4 input files - 250.9 GB, 9.0 GB, 15.0 GB, 28.3 GB (303 GB, 27.7 billion lines total)

  • Duration: 1 day, 17 hours

  • Duration counting lines in input: 4 minutes

  • Duration processing lines: 1 day, 9 hours

  • Duration writing lines to output: 7 hours, 4 minutes

Operating system sort command

OldDogProgrammer had mentioned the sort command in Windows, and Toby Speight mentioned sort commands as well. These may cover part of the functionality. So I tried out the Windows sort command myself in my smaller tests. To remove duplicates, the unique option has to be used.

I did see it was slightly faster. I'll have to run a new comparison at some point since my app is faster than it was. But my app also is designed for the data structures to be in "disk" storage, not memory (due to huge sizes), and it's possible the sort command keeps them in memory. I haven't tried it on huge size files yet. However, the sort command had some disadvantages, and actually it's not useful for this purpose.

Disadvantages of sort command:

  • "The sort command doesn't distinguish between uppercase and lowercase letters"

  • No progress reporting - no idea how it's doing if it's really large dataset. If it's running for potentially days, this is a problem.

  • It doesn't allow for any extra rules to remove entries (up-front rules)

  • It requires sorting, can't keep original sort order if desired

The lack of distinguishing between uppercase and lowercase letters basically kills its usefulness for my purposes here. Those need to be seen as distinct, and not lead to discarding as duplicates. I have not yet looked into the sort command for Unix/Linux/MacOS.

Update

I reworked my code to use a producer and consumer model. The producer reads lines from the input file(s), does the up-front rules check on each line, and puts the lines into a queue. The consumer did all the database inserts, pulling lines out of the queue and inserting them. So these two were decoupled a bit.

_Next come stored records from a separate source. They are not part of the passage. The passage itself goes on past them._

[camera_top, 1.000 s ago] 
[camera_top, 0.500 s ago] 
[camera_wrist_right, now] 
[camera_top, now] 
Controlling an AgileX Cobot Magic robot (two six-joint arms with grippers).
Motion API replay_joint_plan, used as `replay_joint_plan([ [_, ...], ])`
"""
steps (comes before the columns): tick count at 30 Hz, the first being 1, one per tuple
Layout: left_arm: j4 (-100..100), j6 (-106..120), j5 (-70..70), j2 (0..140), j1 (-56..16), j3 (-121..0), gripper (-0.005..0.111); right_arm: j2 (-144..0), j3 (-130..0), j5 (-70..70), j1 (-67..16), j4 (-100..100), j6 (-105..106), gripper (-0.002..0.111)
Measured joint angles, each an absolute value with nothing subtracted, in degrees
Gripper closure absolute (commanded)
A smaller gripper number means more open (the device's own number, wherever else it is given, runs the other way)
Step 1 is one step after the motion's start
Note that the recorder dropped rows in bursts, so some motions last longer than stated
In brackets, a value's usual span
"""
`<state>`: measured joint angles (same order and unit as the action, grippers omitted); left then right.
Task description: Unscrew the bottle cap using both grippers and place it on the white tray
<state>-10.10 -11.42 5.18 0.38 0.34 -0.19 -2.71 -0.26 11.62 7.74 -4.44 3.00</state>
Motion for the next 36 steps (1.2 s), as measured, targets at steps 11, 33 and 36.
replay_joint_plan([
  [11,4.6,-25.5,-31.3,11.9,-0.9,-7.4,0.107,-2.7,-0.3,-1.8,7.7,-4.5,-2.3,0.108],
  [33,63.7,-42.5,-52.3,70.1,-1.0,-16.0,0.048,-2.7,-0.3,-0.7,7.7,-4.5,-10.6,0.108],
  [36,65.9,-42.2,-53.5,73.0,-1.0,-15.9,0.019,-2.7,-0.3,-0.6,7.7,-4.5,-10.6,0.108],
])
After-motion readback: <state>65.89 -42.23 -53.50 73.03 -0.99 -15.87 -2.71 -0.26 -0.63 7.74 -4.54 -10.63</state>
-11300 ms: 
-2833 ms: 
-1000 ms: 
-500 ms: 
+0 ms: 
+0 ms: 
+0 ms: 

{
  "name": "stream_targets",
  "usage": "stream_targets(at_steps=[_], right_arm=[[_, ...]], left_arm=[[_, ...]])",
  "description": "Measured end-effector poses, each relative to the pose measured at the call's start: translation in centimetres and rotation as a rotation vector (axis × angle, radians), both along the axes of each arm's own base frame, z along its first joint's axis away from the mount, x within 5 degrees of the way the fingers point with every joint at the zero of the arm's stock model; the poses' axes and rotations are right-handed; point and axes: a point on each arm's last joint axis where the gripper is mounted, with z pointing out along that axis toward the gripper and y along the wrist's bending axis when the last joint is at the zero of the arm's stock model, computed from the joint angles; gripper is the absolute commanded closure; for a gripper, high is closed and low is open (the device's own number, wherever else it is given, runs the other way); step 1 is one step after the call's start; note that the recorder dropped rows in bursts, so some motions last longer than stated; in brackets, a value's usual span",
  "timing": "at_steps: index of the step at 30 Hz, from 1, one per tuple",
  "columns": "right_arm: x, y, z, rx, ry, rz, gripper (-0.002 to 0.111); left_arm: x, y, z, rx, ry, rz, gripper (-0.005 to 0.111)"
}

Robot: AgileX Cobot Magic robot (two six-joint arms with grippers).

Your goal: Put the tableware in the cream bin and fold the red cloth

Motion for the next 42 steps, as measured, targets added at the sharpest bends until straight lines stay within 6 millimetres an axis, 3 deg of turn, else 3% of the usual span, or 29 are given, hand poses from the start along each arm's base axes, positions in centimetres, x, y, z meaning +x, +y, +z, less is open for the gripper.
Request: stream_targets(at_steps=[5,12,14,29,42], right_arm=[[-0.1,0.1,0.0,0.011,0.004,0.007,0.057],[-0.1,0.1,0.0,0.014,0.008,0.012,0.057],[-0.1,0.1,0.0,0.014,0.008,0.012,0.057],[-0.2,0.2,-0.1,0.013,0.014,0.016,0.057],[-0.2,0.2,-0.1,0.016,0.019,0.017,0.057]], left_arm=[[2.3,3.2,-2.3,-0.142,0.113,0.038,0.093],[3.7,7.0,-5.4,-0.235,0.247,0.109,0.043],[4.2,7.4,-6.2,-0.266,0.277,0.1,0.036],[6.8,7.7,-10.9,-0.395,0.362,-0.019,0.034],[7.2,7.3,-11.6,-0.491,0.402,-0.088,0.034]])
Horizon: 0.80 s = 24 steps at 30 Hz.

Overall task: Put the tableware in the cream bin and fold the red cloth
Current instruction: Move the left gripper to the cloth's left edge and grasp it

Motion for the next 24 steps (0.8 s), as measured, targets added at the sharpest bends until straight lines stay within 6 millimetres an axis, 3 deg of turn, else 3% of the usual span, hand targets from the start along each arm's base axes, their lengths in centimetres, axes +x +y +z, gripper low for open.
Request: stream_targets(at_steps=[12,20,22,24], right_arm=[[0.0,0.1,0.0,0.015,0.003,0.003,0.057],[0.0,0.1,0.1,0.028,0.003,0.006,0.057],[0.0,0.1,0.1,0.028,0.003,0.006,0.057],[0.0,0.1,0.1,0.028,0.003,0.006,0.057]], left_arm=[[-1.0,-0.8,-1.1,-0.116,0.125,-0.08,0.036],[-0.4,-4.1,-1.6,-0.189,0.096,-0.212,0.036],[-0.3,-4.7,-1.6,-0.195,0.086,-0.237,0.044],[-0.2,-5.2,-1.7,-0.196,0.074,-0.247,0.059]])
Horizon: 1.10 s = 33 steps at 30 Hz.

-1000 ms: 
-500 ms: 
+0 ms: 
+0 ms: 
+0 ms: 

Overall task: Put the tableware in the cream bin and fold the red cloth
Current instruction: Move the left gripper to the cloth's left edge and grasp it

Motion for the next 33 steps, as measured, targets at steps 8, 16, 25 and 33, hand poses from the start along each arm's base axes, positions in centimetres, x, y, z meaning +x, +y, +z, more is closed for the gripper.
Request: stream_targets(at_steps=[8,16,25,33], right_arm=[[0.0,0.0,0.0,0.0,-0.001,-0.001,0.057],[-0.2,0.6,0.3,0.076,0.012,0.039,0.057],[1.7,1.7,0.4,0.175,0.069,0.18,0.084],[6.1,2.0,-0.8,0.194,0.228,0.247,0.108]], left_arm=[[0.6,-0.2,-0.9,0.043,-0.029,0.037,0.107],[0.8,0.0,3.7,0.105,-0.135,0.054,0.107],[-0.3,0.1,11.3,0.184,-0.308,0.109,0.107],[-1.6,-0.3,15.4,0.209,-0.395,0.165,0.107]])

With this new setup, I made a second attempt at parallelizing the code that inserts the lines into the database. However, that ran into the same issue. Even with just 2 threads and small batches and transactions, I had that error. The one time I only had one error, and it seemed like it only skipped a very minimal amount of data judging by the output size... however the execution time was much longer, due to the small batch and transaction sizes. So I abandoned that.

But I also reworked the parallelization of the producer - reading lines from input and performing the up-front rules check. That seemed to help a little, but not that much.

Overall it is slightly improved in performance with these new changes. But it seems I can't meaningfully improve the writing to the SQLite database. This isn't unexpected based on what I've read out there, but I had to give it a try. And that portion is the bulk of the run time. Any further attempt to use parallelization for speed improvement would require another method, maybe a different database system or some different way of checking for duplicates, likely with intermediate sorting like External Sorting.